### What this task involves
Repeat verbatim what the listing holds, but not its pictures.
(Beginning of Dataset content)
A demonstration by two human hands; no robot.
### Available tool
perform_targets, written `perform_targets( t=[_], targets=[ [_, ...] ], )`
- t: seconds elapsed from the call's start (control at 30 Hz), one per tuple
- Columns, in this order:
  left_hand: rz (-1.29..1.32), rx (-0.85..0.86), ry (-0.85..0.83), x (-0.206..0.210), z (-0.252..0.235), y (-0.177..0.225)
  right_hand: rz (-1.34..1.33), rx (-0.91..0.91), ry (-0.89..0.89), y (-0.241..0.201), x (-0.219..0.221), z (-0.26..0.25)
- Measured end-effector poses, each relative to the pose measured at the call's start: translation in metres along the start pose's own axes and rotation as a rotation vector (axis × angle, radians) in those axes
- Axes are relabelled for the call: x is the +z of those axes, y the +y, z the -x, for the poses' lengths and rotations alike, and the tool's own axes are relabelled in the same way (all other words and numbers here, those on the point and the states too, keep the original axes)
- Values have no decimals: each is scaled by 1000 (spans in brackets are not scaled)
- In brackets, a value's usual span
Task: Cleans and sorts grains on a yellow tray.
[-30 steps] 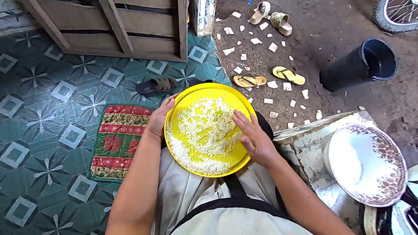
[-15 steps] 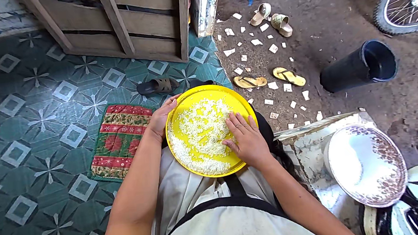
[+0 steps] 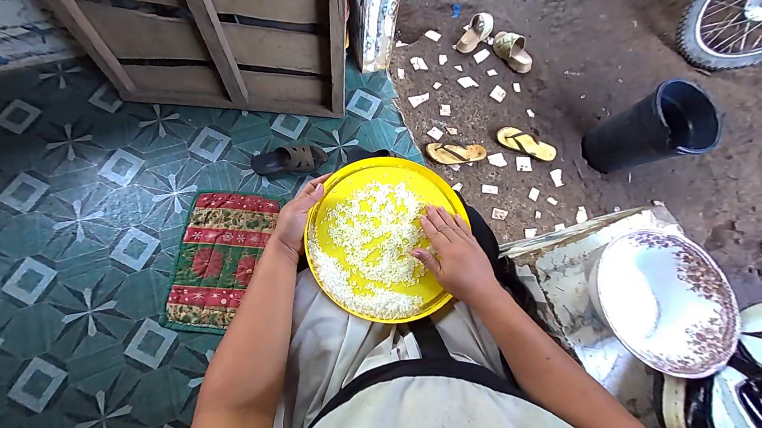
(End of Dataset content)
### Task result
A demonstration by two human hands; no robot.
### Available tool
perform_targets, written `perform_targets( t=[_], targets=[ [_, ...] ], )`
- t: seconds elapsed from the call's start (control at 30 Hz), one per tuple
- Columns, in this order:
  left_hand: rz (-1.29..1.32), rx (-0.85..0.86), ry (-0.85..0.83), x (-0.206..0.210), z (-0.252..0.235), y (-0.177..0.225)
  right_hand: rz (-1.34..1.33), rx (-0.91..0.91), ry (-0.89..0.89), y (-0.241..0.201), x (-0.219..0.221), z (-0.26..0.25)
- Measured end-effector poses, each relative to the pose measured at the call's start: translation in metres along the start pose's own axes and rotation as a rotation vector (axis × angle, radians) in those axes
- Axes are relabelled for the call: x is the +z of those axes, y the +y, z the -x, for the poses' lengths and rotations alike, and the tool's own axes are relabelled in the same way (all other words and numbers here, those on the point and the states too, keep the original axes)
- Values have no decimals: each is scaled by 1000 (spans in brackets are not scaled)
- In brackets, a value's usual span
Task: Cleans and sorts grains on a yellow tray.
[-30 steps] 
[-15 steps] 
[+0 steps] 

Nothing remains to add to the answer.